§ **RECORDS FOR THE EXERCISE**
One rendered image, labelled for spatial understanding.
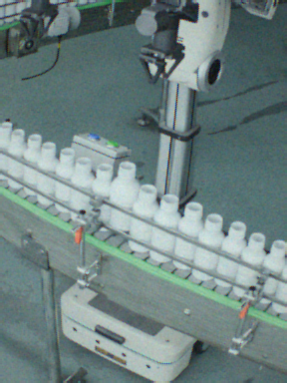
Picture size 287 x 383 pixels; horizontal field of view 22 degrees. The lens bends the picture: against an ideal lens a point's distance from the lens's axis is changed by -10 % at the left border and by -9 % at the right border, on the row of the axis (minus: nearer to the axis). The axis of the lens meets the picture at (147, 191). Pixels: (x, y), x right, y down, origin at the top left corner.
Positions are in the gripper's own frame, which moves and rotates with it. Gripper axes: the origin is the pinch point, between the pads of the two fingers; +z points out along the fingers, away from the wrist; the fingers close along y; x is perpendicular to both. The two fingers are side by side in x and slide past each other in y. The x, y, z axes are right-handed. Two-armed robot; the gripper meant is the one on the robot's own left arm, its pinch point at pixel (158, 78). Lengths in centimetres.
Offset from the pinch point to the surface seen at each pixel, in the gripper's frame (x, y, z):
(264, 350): -48, -11, 52
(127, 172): -1.1, -9.7, 21.0
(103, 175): 5.3, -9.4, 24.7
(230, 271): -31.2, -9.1, 34.5
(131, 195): -3.1, -9.9, 26.3
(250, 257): -35.7, -10.4, 27.7
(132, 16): 106, 154, 41
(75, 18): 108, 107, 32
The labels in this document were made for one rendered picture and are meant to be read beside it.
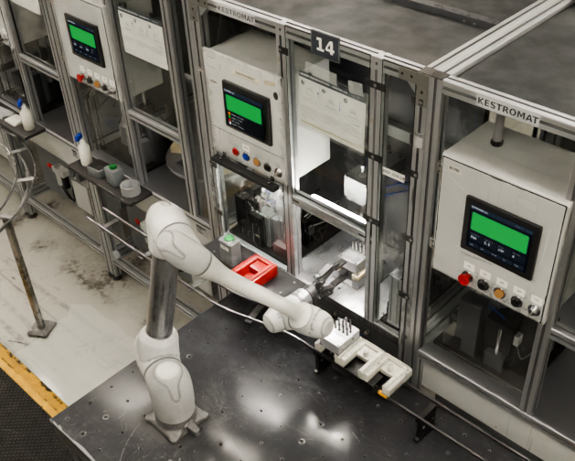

§ **AIM OF THE TASK**
Write out all the entries exactly, except for the pictures.

§ **SOLUTION FOR THIS PROBLEM**
One rendered image, labelled for spatial understanding.
Picture size 287 x 383 pixels; horizontal field of view 22 degrees. The lens bends the picture: against an ideal lens a point's distance from the lens's axis is changed by -10 % at the left border and by -9 % at the right border, on the row of the axis (minus: nearer to the axis). The axis of the lens meets the picture at (147, 191). Pixels: (x, y), x right, y down, origin at the top left corner.
Positions are in the gripper's own frame, which moves and rotates with it. Gripper axes: the origin is the pinch point, between the pads of the two fingers; +z points out along the fingers, away from the wrist; the fingers close along y; x is perpendicular to both. The two fingers are side by side in x and slide past each other in y. The x, y, z axes are right-handed. Two-armed robot; the gripper meant is the one on the robot's own left arm, its pinch point at pixel (158, 78). Lengths in centimetres.
Offset from the pinch point to the surface seen at each pixel, in the gripper's frame (x, y, z):
(264, 350): -48, -11, 52
(127, 172): -1.1, -9.7, 21.0
(103, 175): 5.3, -9.4, 24.7
(230, 271): -31.2, -9.1, 34.5
(131, 195): -3.1, -9.9, 26.3
(250, 257): -35.7, -10.4, 27.7
(132, 16): 106, 154, 41
(75, 18): 108, 107, 32
The labels in this document were made for one rendered picture and are meant to be read beside it.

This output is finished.